- _What you have to do_
Would you return, word for word, the lines of the data below from the line with "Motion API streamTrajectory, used" through the line with "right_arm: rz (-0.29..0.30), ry", and no others?

─── Information provided

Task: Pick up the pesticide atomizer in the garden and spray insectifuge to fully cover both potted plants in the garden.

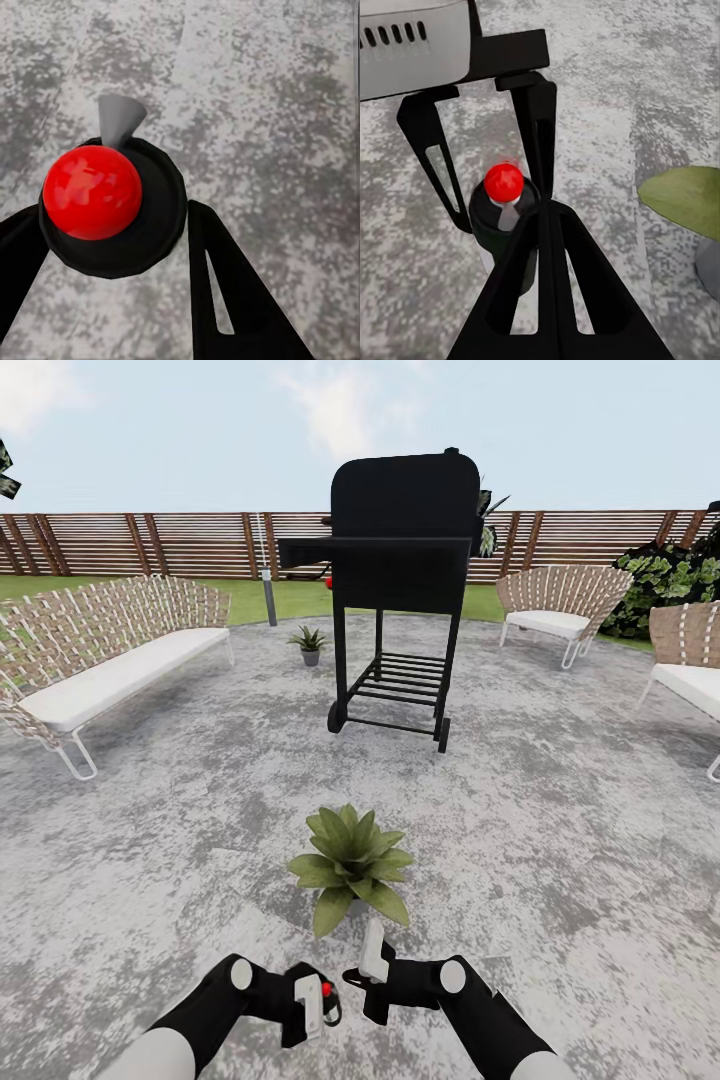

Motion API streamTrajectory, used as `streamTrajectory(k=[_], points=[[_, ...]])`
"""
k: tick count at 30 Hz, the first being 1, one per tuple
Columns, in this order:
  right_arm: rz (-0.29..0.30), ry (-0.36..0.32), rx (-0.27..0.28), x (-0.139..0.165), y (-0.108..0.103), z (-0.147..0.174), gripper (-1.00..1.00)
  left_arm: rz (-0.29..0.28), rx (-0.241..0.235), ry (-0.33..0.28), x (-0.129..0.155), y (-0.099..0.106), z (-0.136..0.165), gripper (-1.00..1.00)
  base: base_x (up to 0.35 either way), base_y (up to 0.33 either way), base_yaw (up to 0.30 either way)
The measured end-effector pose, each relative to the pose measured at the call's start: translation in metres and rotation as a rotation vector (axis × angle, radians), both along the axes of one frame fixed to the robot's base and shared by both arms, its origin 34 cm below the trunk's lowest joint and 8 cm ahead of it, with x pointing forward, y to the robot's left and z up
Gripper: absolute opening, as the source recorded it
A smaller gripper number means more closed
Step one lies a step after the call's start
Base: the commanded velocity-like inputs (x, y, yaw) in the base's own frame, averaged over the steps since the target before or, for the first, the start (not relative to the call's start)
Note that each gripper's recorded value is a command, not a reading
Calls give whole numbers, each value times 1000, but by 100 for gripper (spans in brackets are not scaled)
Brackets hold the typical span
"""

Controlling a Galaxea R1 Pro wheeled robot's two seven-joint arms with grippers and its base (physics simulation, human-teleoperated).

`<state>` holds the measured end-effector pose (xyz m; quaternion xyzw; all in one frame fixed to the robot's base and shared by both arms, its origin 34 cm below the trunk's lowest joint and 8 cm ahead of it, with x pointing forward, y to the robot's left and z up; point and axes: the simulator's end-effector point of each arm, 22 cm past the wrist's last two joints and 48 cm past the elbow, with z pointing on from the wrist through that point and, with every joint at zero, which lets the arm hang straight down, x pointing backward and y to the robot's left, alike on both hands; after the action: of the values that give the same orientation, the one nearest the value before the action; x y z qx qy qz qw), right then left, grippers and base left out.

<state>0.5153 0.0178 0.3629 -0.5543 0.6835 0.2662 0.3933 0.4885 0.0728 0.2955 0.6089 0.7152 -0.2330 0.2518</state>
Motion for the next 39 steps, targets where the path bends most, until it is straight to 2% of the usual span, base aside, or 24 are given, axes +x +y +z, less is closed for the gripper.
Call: streamTrajectory(k=[3, 10, 39], points=[[0, 1, 0, 0, 0, 0, -100, -5, -13, -3, -1, -5, 2, -100, 0, 0, 0], [0, 2, -2, -1, 0, -1, -100, 26, -58, 0, 3, -13, 8, -100, 0, 0, 0], [0, 3, -2, -1, 0, -1, -100, 34, -67, 0, 4, -14, 9, -100, 0, 0, 0]])
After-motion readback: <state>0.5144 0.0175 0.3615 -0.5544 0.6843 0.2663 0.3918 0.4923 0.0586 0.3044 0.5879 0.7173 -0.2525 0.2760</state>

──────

- _Answer to this task_
Motion API streamTrajectory, used as `streamTrajectory(k=[_], points=[[_, ...]])`
"""
k: tick count at 30 Hz, the first being 1, one per tuple
Columns, in this order:
  right_arm: rz (-0.29..0.30), ry (-0.36..0.32), rx (-0.27..0.28), x (-0.139..0.165), y (-0.108..0.103), z (-0.147..0.174), gripper (-1.00..1.00)

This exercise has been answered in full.